Description of the task:
Only certain lines below are wanted: those starting at the line containing "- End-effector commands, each" and ending at the line containing "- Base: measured", both included, each retyped exactly.

Data for this exercise: Begin

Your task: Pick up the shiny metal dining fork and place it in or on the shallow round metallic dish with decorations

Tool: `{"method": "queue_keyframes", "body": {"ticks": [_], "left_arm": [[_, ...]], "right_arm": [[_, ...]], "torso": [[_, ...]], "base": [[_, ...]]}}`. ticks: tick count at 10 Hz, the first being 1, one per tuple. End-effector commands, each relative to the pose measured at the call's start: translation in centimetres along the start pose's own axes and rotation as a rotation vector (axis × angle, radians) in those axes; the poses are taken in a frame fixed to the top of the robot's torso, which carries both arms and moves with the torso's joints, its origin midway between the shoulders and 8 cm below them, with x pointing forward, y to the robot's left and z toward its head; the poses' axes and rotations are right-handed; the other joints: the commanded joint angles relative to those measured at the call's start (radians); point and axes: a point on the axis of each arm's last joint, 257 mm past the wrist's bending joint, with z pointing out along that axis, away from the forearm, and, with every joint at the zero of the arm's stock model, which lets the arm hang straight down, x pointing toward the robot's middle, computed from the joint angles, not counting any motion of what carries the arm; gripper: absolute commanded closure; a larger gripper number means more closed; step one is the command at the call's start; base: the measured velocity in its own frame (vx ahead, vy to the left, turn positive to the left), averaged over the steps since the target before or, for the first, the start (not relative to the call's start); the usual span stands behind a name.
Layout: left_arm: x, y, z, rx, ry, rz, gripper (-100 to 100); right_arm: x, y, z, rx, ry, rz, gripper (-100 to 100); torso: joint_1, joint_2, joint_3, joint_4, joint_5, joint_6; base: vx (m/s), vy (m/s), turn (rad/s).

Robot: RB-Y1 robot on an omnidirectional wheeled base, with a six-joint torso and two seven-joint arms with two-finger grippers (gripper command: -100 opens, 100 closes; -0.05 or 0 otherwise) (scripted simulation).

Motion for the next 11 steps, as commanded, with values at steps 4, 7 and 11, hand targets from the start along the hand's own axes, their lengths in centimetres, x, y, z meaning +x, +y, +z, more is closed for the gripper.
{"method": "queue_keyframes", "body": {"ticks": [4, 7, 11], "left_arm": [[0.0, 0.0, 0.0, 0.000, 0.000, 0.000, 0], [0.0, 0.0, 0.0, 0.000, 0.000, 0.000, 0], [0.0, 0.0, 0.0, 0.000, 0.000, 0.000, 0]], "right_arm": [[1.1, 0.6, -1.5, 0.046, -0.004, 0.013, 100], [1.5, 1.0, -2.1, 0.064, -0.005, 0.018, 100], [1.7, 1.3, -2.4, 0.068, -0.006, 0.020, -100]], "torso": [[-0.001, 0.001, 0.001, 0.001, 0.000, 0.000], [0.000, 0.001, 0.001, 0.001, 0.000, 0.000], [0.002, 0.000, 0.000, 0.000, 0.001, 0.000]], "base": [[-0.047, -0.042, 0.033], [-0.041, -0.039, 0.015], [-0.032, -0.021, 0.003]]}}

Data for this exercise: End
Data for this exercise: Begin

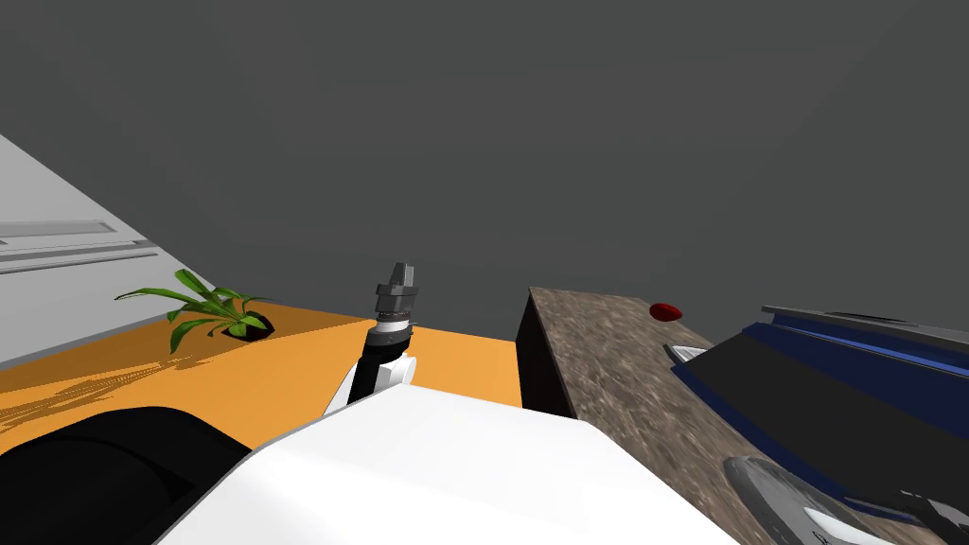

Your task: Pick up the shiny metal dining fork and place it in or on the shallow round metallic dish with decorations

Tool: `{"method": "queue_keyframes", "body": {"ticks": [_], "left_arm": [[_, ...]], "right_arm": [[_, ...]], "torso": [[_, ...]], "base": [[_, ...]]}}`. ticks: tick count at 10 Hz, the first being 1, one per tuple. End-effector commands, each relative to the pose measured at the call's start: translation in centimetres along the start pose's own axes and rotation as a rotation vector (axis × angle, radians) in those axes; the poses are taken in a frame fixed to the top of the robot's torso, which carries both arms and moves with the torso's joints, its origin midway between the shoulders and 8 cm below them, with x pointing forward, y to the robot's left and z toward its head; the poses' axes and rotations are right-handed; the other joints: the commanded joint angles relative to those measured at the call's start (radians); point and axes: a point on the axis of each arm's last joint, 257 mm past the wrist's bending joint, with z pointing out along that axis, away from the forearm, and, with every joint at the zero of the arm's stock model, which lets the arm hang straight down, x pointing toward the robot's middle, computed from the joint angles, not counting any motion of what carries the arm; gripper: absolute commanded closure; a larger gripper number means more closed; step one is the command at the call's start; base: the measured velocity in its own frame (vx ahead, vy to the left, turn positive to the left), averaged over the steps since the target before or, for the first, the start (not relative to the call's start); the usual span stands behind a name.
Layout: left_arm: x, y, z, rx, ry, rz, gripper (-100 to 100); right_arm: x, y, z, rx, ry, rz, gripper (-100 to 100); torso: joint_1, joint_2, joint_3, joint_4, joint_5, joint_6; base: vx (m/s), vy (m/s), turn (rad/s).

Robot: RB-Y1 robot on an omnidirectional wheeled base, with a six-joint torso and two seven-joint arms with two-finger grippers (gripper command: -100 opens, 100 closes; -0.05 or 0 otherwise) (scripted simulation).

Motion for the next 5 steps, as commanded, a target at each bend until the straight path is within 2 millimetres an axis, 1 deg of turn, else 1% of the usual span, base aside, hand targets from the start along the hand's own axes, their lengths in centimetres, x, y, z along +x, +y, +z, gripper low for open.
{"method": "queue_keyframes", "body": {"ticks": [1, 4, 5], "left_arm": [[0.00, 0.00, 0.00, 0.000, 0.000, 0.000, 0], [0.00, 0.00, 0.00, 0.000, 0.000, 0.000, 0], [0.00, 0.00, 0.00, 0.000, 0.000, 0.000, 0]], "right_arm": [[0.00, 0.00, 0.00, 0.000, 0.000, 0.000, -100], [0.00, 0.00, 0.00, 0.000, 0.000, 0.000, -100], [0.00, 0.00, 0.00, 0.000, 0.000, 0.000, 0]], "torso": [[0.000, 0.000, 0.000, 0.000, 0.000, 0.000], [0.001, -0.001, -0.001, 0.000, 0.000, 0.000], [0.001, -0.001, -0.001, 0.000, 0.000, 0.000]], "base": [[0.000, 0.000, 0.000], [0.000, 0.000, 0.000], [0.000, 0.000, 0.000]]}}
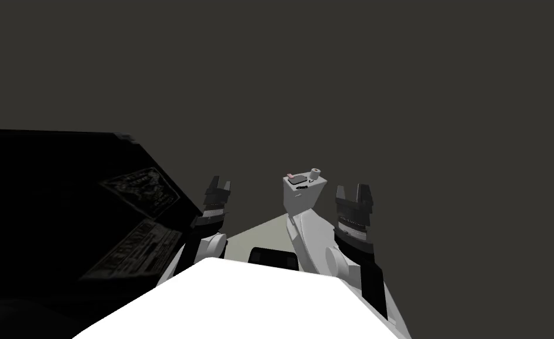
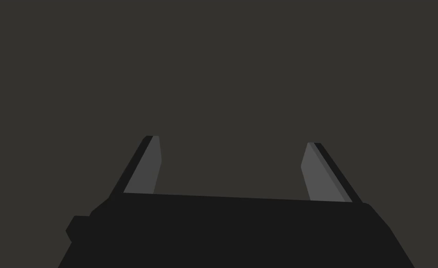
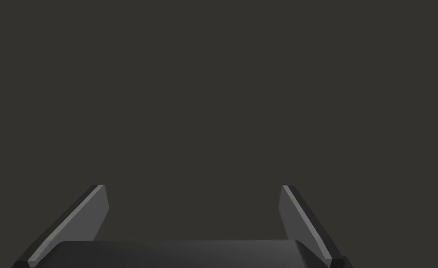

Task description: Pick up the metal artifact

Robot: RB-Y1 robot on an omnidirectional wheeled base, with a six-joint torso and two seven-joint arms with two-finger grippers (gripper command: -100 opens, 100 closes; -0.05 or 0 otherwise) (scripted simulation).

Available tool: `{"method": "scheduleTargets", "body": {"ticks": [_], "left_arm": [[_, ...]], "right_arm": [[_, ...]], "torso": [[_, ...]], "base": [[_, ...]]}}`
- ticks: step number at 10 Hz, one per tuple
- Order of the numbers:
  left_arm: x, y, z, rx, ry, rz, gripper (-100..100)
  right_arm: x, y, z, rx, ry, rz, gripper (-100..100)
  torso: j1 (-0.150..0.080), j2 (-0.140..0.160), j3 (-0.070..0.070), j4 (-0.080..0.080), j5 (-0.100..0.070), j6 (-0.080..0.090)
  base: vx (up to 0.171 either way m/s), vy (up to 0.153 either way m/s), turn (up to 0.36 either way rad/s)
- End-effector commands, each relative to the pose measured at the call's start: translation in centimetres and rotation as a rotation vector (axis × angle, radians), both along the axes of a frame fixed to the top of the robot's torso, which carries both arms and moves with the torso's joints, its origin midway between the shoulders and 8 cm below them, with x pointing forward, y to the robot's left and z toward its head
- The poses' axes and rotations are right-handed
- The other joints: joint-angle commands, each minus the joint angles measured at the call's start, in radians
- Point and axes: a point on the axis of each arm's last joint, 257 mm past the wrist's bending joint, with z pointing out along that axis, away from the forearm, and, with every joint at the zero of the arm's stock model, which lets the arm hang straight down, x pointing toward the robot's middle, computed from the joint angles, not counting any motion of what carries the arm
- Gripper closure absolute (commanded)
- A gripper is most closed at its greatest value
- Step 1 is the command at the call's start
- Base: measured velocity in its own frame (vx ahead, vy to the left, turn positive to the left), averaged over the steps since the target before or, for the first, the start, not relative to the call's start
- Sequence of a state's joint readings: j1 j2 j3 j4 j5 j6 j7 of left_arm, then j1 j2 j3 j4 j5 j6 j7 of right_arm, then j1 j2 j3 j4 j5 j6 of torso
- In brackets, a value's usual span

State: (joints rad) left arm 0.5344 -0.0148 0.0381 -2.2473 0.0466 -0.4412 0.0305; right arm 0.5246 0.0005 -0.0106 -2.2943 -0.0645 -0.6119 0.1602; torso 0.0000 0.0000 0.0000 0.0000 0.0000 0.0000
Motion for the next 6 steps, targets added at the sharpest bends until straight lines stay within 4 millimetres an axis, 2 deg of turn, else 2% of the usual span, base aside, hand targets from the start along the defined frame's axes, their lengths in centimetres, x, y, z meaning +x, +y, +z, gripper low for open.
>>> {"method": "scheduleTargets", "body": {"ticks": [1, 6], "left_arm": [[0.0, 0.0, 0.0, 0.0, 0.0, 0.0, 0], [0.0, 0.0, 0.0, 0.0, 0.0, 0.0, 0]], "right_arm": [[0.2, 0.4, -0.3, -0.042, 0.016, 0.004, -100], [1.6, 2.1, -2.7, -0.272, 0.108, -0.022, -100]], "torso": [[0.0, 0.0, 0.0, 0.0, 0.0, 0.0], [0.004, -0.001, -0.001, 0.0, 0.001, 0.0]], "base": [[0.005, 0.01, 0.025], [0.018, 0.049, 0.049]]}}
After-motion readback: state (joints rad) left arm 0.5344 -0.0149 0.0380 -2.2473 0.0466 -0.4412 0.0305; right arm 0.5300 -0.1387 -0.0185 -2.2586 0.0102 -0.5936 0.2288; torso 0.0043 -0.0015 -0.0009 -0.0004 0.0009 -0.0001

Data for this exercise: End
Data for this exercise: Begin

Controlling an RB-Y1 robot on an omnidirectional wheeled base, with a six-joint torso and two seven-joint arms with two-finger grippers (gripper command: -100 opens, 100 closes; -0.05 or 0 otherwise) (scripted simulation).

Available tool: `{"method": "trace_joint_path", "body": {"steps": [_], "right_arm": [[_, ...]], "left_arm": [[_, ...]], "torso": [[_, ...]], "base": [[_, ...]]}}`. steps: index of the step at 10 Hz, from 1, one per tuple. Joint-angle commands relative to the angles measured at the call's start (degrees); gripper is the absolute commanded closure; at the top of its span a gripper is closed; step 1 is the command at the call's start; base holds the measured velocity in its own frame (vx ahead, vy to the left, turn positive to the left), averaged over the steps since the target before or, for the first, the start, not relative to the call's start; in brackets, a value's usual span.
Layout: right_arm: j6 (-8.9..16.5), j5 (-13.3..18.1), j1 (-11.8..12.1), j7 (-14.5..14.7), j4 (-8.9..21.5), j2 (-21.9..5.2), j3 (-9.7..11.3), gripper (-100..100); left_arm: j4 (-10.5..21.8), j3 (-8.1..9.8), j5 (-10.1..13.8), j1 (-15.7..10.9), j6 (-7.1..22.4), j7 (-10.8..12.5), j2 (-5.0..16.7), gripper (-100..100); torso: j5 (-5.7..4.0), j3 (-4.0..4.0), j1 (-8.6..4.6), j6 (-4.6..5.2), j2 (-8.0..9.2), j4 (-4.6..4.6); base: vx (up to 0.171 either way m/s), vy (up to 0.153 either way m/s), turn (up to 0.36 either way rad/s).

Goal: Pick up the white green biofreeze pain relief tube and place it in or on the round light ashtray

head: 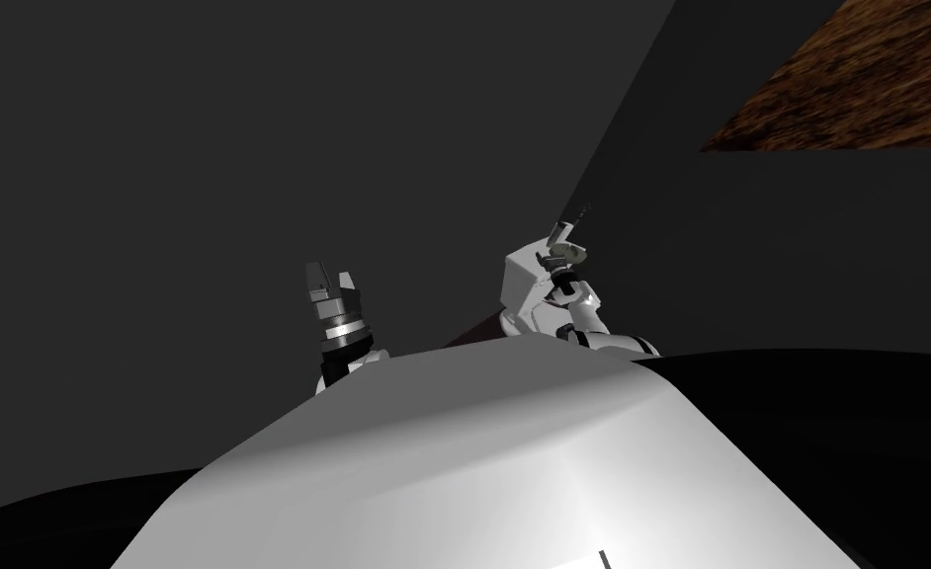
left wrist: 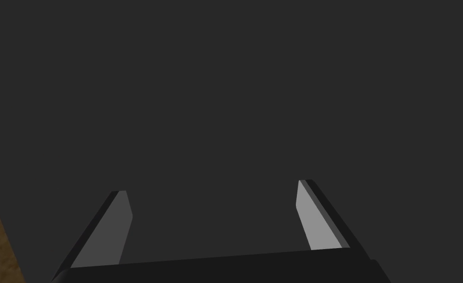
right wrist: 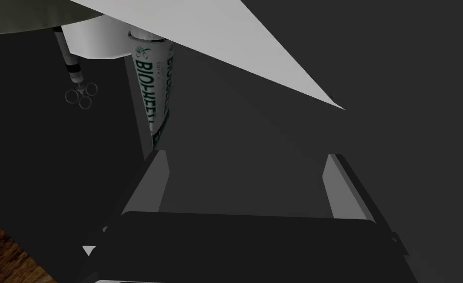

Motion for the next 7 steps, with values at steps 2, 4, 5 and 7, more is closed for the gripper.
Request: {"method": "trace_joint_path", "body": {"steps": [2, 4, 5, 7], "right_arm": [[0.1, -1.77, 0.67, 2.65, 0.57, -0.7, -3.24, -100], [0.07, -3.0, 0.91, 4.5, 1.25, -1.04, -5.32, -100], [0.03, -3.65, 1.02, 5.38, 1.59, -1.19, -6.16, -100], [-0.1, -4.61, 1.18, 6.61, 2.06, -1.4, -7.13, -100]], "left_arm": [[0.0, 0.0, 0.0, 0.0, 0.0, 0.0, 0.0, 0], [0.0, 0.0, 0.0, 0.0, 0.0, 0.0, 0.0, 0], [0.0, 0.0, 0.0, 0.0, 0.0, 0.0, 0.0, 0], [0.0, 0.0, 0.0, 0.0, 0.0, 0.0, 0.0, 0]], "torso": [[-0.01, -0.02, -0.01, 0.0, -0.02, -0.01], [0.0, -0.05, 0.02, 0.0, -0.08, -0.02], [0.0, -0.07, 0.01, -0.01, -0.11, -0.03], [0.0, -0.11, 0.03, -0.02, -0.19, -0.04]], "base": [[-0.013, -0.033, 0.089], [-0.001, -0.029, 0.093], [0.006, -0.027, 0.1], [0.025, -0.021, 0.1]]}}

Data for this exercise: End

Written solution:
- End-effector commands, each relative to the pose measured at the call's start: translation in centimetres and rotation as a rotation vector (axis × angle, radians), both along the axes of a frame fixed to the top of the robot's torso, which carries both arms and moves with the torso's joints, its origin midway between the shoulders and 8 cm below them, with x pointing forward, y to the robot's left and z toward its head
- The poses' axes and rotations are right-handed
- The other joints: joint-angle commands, each minus the joint angles measured at the call's start, in radians
- Point and axes: a point on the axis of each arm's last joint, 257 mm past the wrist's bending joint, with z pointing out along that axis, away from the forearm, and, with every joint at the zero of the arm's stock model, which lets the arm hang straight down, x pointing toward the robot's middle, computed from the joint angles, not counting any motion of what carries the arm
- Gripper closure absolute (commanded)
- A gripper is most closed at its greatest value
- Step 1 is the command at the call's start
- Base: measured velocity in its own frame (vx ahead, vy to the left, turn positive to the left), averaged over the steps since the target before or, for the first, the start, not relative to the call's start

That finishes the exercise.